Exercise directions:
Please write out each entry below exactly as given.

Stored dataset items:
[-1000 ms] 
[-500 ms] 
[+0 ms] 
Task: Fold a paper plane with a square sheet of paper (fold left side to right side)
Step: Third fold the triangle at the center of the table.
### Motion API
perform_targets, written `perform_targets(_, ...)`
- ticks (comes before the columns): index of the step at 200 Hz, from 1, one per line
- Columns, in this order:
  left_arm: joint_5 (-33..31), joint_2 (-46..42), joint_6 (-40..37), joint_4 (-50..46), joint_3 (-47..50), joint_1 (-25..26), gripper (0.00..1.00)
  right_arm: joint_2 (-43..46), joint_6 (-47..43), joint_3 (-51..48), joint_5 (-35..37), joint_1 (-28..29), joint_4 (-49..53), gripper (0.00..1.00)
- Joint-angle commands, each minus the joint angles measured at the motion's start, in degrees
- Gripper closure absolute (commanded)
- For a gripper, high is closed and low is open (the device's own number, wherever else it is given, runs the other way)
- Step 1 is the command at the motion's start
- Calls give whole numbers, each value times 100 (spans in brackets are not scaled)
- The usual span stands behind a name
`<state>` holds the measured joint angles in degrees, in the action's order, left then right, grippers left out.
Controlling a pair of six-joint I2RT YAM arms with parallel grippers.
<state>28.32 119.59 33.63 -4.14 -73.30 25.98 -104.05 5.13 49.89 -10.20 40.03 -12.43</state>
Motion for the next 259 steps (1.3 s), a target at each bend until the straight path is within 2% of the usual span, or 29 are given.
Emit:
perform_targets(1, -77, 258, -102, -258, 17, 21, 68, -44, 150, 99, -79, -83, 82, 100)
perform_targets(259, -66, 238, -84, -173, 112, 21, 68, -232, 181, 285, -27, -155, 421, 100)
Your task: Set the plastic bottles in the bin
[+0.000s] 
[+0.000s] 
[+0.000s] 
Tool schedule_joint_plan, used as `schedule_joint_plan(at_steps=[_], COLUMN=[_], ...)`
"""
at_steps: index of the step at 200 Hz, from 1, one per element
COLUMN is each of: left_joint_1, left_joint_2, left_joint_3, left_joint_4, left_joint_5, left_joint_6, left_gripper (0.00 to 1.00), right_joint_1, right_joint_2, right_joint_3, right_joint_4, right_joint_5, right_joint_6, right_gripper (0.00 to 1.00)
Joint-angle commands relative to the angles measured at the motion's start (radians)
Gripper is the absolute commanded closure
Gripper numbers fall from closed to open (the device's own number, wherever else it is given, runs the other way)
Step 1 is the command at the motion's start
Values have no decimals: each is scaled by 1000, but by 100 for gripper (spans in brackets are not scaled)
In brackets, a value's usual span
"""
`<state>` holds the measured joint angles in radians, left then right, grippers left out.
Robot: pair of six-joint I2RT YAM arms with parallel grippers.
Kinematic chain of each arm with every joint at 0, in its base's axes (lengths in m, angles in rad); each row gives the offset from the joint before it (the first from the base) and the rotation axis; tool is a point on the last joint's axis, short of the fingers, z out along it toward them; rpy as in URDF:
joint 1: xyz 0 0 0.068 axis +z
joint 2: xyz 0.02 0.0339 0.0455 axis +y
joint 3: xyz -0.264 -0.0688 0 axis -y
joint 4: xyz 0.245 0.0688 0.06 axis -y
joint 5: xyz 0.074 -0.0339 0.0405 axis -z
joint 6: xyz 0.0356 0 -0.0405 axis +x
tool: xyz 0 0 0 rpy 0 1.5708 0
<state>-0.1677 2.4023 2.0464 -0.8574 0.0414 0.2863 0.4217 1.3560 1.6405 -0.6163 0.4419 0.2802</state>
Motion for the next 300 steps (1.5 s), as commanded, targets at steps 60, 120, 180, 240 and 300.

Solution for this task:
[-1000 ms] 
[-500 ms] 
[+0 ms] 
Task: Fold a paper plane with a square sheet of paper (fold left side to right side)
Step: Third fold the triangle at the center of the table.
### Motion API
perform_targets, written `perform_targets(_, ...)`
- ticks (comes before the columns): index of the step at 200 Hz, from 1, one per line
- Columns, in this order:
  left_arm: joint_5 (-33..31), joint_2 (-46..42), joint_6 (-40..37), joint_4 (-50..46), joint_3 (-47..50), joint_1 (-25..26), gripper (0.00..1.00)
  right_arm: joint_2 (-43..46), joint_6 (-47..43), joint_3 (-51..48), joint_5 (-35..37), joint_1 (-28..29), joint_4 (-49..53), gripper (0.00..1.00)
- Joint-angle commands, each minus the joint angles measured at the motion's start, in degrees
- Gripper closure absolute (commanded)
- For a gripper, high is closed and low is open (the device's own number, wherever else it is given, runs the other way)
- Step 1 is the command at the motion's start
- Calls give whole numbers, each value times 100 (spans in brackets are not scaled)
- The usual span stands behind a name
`<state>` holds the measured joint angles in degrees, in the action's order, left then right, grippers left out.
Controlling a pair of six-joint I2RT YAM arms with parallel grippers.
<state>28.32 119.59 33.63 -4.14 -73.30 25.98 -104.05 5.13 49.89 -10.20 40.03 -12.43</state>
Motion for the next 259 steps (1.3 s), a target at each bend until the straight path is within 2% of the usual span, or 29 are given.
Emit:
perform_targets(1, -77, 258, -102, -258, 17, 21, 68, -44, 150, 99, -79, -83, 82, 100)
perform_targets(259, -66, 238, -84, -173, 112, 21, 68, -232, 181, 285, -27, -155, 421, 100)
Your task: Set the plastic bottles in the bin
[+0.000s] 
[+0.000s] 
[+0.000s] 
Tool schedule_joint_plan, used as `schedule_joint_plan(at_steps=[_], COLUMN=[_], ...)`
"""
at_steps: index of the step at 200 Hz, from 1, one per element
COLUMN is each of: left_joint_1, left_joint_2, left_joint_3, left_joint_4, left_joint_5, left_joint_6, left_gripper (0.00 to 1.00), right_joint_1, right_joint_2, right_joint_3, right_joint_4, right_joint_5, right_joint_6, right_gripper (0.00 to 1.00)
Joint-angle commands relative to the angles measured at the motion's start (radians)
Gripper is the absolute commanded closure
Gripper numbers fall from closed to open (the device's own number, wherever else it is given, runs the other way)
Step 1 is the command at the motion's start
Values have no decimals: each is scaled by 1000, but by 100 for gripper (spans in brackets are not scaled)
In brackets, a value's usual span
"""
`<state>` holds the measured joint angles in radians, left then right, grippers left out.
Robot: pair of six-joint I2RT YAM arms with parallel grippers.
Kinematic chain of each arm with every joint at 0, in its base's axes (lengths in m, angles in rad); each row gives the offset from the joint before it (the first from the base) and the rotation axis; tool is a point on the last joint's axis, short of the fingers, z out along it toward them; rpy as in URDF:
joint 1: xyz 0 0 0.068 axis +z
joint 2: xyz 0.02 0.0339 0.0455 axis +y
joint 3: xyz -0.264 -0.0688 0 axis -y
joint 4: xyz 0.245 0.0688 0.06 axis -y
joint 5: xyz 0.074 -0.0339 0.0405 axis -z
joint 6: xyz 0.0356 0 -0.0405 axis +x
tool: xyz 0 0 0 rpy 0 1.5708 0
<state>-0.1677 2.4023 2.0464 -0.8574 0.0414 0.2863 0.4217 1.3560 1.6405 -0.6163 0.4419 0.2802</state>
Motion for the next 300 steps (1.5 s), as commanded, targets at steps 60, 120, 180, 240 and 300.

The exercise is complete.